Status: Documented and TEMPORARILY ABANDONED for MVP (see docs/history/mvp_plan_pivot.md)
Root Cause: Mode conflict between Sport Mode (WebRTC skills) and Nav2 control
Working Alternative: joy_node allows translation/rotation AND sit/stand without breaking either
Documentation:
- docs/history/mvp_plan_pivot.md - Decision to temporarily abandon WebRTC skills
- docs/history/command_mode_conflict.md - Detailed analysis of the issue
Future Investigation (Post-Phase 3):
- Investigate joy_node implementation for clues
- May need mode switching logic in robot interface
- May need to flush command queue on mode change
Blockers: - Phase 3 (Hardware validation) - needs real robot testing - Currently low priority (Nav2 provides equivalent functionality)
When to Revisit: - After Phase 3 hardware validation complete - If use cases emerge requiring WebRTC-specific skills (sit, stand, wave, etc.) - If mode switching mechanism becomes clearer
Pickup Robot Breaks Commands¶
Issue: Picking up the physical robot breaks command execution
Status: Needs testing with teleop
Test Procedure: 1. Start teleop 2. Pickup robot 3. Put down robot 4. Try teleop again 5. Ask in Unitree Discord if others see same issue
RCL Logging Rosout Warning¶
Issue: Duplicate publisher registration warning on startup
[WARN] [1759879365.424167315] [rcl.logging_rosout]: Publisher already registered for provided node name...

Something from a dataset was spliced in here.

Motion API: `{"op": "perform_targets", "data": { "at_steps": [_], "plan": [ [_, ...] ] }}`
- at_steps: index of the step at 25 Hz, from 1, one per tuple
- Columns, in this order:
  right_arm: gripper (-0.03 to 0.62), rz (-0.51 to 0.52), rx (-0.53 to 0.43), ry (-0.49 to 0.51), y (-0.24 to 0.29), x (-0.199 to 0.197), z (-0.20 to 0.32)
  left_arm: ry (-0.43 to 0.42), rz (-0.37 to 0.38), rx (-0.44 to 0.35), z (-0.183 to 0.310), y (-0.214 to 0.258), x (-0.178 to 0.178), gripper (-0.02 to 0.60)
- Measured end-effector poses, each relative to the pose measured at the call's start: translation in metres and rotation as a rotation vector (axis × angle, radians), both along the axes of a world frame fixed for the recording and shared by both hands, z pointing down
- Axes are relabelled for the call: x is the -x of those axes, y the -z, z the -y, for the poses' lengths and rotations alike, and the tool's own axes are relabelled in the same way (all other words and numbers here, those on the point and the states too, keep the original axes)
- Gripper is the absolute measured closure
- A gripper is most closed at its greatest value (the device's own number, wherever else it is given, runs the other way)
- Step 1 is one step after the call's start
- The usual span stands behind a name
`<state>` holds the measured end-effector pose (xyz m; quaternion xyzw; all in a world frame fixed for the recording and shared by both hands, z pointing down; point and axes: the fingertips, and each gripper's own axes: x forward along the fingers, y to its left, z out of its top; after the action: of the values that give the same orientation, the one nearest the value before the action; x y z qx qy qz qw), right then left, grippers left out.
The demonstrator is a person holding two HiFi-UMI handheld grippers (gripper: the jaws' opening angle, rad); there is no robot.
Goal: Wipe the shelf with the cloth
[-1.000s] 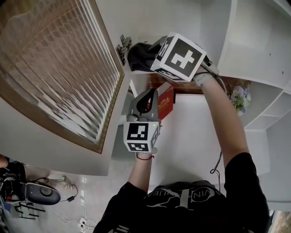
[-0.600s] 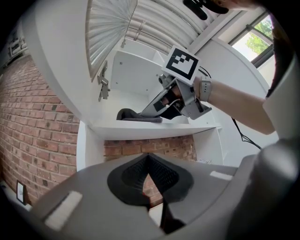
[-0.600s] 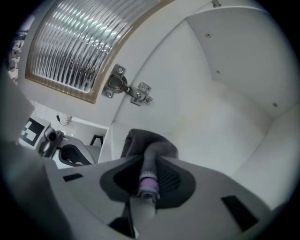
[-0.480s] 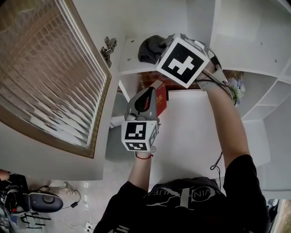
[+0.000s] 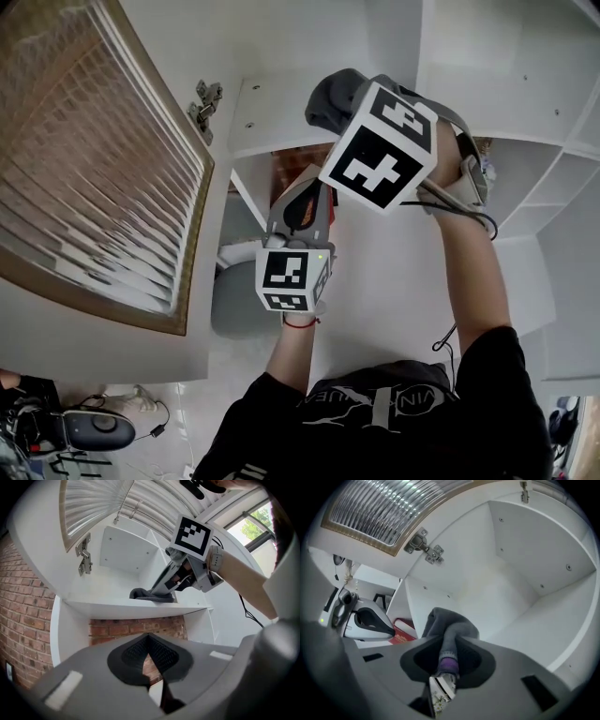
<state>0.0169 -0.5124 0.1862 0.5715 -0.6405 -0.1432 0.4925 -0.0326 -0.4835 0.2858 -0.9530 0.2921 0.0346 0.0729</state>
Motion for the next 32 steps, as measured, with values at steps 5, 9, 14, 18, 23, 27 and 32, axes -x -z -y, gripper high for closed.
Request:
{"op": "perform_targets", "data": {
  "at_steps": [5,9,14,18,23,27,32],
  "plan": [
    [0.511,-0.019,0.054,0.049,-0.002,0.007,0.003,-0.004,-0.003,0.002,0.004,-0.001,-0.001,0.571],
    [0.511,0.02,0.101,0.092,-0.003,0.018,0.014,0.014,0.001,-0.01,0.009,0.001,0.004,0.571],
    [0.511,0.058,0.184,0.2,-0.007,0.044,0.034,0.037,-0.005,-0.027,0.015,0.005,0.014,0.571],
    [0.511,0.058,0.185,0.261,-0.009,0.064,0.051,0.069,-0.001,-0.048,0.018,0.01,0.02,0.571],
    [0.512,0.017,0.179,0.295,-0.008,0.077,0.074,0.085,-0.023,-0.04,0.026,0.021,0.023,0.571],
    [0.512,-0.02,0.176,0.32,-0.006,0.086,0.093,0.086,-0.024,-0.043,0.027,0.025,0.023,0.571],
    [0.512,-0.061,0.151,0.293,-0.005,0.087,0.116,0.092,-0.017,-0.042,0.032,0.022,0.024,0.571]
  ]
}}
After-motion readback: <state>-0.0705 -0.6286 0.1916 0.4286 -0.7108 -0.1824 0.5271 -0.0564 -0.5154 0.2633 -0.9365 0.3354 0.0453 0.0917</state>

Impact: Cosmetic only (logs still work)
Cause: Multiple nodes with same name OR node restarts without proper cleanup
Next Steps: - Identify which node is causing duplicate - Fix node naming or cleanup logic
🎯 When to Move Items Out¶
To todo.md¶
Criteria: - Clear acceptance criteria defined - Prerequisites met or in-progress - Can be completed in 1-4 weeks - No major design questions remaining
Example: "Test lidar accumulated voxels (C++ vs Python node)"
To roadmap.md¶
Criteria: - Large feature spanning multiple tasks - Belongs to a specific phase - Has estimated effort (weeks/months) - Dependencies identified
Example: "Voice Interface System (Phase 2 enhancement)"
To New Design Doc¶
Criteria: - Complex technical design needed - Multiple implementation approaches to compare - Cross-cutting concerns (affects multiple packages) - Requires team discussion
Example: "Personality System Architecture"
Validation¶
- [ ] New ideas added to appropriate category
- [ ] Related existing documentation linked
- [ ] Blockers and prerequisites identified
- [ ] Questions/unknowns documented
References¶
- Roadmap - Phase-by-phase plan
- TODO - Active task list
- Status Analysis - Current state assessment
- MVP Plan Pivot - WebRTC skills decision
- Command Mode Conflict - WebRTC technical analysis
- Roadmap Detailed (History) - Original personality/voice planning
Maintenance: Review quarterly, move actionable items to TODO/Roadmap, archive stale ideas.